** Opening EXCERPTED DATA block **

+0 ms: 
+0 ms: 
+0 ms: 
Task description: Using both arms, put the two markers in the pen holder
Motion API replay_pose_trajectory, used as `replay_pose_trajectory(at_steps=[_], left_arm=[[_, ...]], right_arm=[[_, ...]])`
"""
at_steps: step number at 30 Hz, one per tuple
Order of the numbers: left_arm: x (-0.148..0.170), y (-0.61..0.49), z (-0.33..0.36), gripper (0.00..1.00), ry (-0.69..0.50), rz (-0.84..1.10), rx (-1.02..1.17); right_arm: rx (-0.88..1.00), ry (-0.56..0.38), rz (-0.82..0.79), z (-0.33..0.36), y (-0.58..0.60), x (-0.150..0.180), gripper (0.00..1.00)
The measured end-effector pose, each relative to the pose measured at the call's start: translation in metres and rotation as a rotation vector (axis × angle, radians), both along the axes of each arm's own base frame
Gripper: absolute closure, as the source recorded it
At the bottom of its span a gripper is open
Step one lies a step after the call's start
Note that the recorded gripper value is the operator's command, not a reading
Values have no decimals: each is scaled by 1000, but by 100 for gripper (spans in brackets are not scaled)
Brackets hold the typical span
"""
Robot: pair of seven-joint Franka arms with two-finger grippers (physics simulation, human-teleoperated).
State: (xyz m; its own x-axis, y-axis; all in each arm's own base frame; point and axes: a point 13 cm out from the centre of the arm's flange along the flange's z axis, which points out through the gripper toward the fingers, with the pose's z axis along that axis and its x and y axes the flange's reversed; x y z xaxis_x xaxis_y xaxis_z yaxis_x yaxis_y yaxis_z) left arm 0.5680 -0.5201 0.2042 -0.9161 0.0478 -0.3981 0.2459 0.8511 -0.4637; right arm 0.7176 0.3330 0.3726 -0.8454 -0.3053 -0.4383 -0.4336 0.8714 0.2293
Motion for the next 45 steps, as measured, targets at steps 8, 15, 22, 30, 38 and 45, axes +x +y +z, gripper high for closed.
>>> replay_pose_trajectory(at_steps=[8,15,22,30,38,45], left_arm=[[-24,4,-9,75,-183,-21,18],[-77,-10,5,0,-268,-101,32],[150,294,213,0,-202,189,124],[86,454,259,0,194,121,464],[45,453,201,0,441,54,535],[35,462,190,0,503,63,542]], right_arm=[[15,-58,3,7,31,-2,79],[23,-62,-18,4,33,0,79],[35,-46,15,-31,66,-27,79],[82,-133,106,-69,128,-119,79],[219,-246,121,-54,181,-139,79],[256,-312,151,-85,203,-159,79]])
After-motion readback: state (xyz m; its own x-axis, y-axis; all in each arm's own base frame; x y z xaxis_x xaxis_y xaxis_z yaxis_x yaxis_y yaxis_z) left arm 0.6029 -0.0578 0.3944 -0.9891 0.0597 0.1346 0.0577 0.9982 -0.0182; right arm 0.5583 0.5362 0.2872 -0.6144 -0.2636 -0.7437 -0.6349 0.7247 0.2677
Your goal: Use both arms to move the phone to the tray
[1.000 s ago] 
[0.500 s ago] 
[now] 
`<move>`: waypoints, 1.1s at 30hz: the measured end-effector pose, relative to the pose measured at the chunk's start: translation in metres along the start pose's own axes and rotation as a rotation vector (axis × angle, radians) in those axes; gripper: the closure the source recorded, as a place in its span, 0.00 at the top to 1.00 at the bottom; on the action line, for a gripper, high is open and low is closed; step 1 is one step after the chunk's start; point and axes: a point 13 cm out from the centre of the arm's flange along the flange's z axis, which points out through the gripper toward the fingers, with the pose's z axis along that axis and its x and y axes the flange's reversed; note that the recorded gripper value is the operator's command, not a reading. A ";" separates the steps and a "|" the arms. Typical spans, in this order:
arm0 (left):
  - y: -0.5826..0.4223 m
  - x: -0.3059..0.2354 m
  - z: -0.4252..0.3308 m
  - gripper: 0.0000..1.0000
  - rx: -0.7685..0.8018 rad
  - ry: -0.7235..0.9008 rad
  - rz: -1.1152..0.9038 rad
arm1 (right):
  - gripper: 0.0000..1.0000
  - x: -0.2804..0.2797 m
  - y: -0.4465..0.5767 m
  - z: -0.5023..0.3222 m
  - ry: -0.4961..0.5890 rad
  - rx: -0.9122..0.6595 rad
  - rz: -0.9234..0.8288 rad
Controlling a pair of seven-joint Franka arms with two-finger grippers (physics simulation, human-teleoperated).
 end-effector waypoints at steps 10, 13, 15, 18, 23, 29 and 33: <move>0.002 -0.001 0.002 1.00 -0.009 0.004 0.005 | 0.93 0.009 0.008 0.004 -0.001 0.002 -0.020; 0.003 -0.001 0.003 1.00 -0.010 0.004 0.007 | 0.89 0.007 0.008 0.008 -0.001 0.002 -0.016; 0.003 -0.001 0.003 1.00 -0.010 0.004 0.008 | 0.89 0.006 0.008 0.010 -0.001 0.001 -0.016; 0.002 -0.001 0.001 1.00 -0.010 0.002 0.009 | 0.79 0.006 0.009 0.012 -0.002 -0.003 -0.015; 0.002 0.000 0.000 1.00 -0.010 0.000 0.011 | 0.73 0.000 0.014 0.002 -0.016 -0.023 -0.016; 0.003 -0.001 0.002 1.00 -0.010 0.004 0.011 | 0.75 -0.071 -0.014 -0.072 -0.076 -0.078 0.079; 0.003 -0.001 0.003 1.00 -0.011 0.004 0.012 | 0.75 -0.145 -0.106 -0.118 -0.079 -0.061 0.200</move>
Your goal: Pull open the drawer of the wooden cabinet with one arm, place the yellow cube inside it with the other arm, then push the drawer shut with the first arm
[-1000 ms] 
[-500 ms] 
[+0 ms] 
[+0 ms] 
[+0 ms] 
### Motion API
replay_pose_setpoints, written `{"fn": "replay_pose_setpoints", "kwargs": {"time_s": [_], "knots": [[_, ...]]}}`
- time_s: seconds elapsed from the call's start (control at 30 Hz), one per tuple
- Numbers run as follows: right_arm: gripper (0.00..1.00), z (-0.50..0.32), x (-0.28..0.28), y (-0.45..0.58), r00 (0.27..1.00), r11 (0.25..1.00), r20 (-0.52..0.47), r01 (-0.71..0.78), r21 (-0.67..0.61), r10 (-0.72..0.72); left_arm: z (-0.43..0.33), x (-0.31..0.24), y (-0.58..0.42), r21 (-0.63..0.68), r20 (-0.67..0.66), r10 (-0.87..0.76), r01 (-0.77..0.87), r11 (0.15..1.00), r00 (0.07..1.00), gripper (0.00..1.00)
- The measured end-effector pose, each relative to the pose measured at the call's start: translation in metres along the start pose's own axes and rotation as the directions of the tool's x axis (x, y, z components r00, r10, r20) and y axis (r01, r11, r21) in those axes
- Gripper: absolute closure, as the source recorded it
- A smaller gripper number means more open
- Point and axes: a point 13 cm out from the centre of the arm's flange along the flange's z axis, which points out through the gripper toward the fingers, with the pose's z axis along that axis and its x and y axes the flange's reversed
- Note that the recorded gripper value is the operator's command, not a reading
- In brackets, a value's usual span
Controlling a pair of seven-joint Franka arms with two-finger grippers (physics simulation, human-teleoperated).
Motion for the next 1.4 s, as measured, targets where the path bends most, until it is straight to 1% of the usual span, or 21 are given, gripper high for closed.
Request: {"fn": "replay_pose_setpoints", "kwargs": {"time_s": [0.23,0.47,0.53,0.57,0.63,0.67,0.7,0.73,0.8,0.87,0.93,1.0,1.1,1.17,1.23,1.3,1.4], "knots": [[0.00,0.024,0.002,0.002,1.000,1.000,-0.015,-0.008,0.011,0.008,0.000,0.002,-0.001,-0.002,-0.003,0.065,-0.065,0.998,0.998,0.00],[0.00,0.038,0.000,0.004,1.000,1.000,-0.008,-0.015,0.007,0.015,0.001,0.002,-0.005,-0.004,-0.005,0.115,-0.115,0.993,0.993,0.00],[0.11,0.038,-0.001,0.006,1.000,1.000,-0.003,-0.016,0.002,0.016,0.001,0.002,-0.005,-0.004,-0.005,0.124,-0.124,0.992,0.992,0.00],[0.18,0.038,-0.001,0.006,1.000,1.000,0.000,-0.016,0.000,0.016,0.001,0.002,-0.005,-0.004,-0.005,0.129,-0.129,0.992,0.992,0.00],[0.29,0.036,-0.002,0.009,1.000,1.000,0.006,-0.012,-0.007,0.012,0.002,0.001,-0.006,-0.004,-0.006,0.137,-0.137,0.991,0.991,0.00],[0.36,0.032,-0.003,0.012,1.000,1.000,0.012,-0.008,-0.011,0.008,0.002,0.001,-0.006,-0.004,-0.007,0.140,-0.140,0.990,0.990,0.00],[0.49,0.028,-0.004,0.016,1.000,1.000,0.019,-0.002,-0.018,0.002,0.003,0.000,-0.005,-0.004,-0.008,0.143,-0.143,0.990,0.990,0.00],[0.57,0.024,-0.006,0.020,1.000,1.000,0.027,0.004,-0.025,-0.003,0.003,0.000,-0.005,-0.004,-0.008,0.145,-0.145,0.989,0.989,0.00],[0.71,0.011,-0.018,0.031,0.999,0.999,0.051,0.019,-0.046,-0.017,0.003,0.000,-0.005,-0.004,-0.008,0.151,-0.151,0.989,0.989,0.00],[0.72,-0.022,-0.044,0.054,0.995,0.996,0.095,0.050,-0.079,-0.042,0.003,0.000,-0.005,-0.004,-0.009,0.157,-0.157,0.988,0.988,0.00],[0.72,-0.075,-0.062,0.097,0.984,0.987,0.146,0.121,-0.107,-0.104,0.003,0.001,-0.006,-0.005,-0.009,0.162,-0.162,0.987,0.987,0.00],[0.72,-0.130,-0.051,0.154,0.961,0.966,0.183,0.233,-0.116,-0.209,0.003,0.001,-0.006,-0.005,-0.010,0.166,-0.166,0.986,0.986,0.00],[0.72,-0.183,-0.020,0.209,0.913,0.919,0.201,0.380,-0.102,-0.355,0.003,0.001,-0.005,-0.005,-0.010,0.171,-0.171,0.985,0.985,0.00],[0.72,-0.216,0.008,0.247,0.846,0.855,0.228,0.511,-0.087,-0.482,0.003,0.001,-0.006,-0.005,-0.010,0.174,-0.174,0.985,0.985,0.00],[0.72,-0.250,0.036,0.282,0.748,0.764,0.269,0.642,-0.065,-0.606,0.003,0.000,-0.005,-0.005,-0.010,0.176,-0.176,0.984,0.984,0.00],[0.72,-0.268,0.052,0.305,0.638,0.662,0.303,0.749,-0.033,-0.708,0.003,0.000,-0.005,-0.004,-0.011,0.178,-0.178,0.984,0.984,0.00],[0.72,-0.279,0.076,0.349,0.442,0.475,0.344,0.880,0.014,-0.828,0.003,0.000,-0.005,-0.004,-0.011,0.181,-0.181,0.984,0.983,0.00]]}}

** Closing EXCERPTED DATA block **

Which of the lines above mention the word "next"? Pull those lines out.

REPLY:
Motion for the next 45 steps, as measured, targets at steps 8, 15, 22, 30, 38 and 45, axes +x +y +z, gripper high for closed.
Motion for the next 1.4 s, as measured, targets where the path bends most, until it is straight to 1% of the usual span, or 21 are given, gripper high for closed.

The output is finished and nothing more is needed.